_Provided records_
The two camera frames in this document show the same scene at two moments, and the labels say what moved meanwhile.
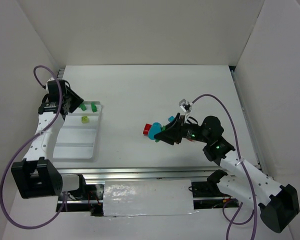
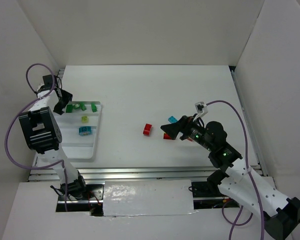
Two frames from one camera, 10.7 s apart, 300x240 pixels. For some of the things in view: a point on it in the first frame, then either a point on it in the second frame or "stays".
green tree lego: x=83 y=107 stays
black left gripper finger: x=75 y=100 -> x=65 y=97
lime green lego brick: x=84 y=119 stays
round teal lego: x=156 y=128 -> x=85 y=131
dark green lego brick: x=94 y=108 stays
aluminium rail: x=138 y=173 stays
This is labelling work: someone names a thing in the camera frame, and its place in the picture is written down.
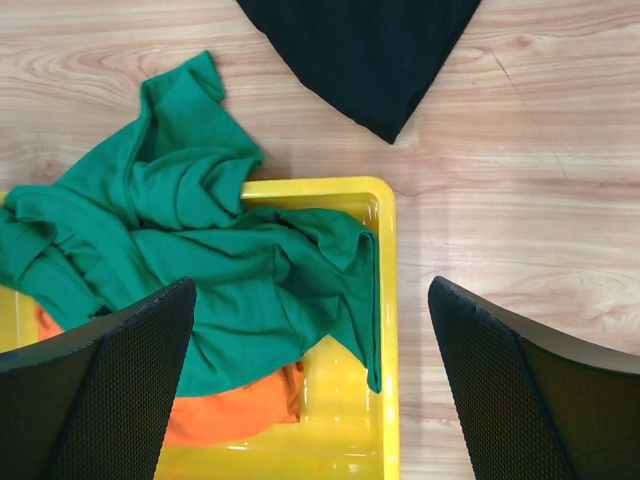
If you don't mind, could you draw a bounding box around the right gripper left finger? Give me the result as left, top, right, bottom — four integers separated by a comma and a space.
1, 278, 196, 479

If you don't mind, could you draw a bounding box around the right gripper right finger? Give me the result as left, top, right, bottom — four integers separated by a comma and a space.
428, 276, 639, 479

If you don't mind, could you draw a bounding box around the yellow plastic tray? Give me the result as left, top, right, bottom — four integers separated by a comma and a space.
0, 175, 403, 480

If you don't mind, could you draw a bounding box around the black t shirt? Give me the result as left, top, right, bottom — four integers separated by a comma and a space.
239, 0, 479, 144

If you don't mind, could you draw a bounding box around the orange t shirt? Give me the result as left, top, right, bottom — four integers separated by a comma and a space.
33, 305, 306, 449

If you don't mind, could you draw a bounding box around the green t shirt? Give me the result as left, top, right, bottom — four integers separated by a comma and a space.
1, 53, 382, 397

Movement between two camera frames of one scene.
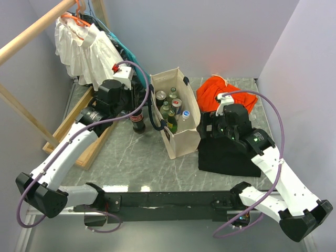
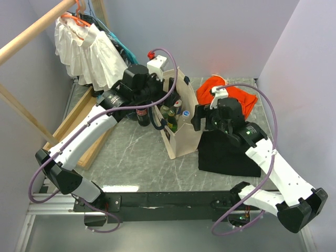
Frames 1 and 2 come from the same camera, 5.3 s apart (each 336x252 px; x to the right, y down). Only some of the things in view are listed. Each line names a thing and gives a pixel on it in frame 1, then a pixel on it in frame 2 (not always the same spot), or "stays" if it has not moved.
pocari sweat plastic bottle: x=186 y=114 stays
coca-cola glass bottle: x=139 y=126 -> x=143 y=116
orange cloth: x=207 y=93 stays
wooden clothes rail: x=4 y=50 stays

_Task item_
State the number of lines in the records above that contain the string "view", and give nothing else.

_Task output_
2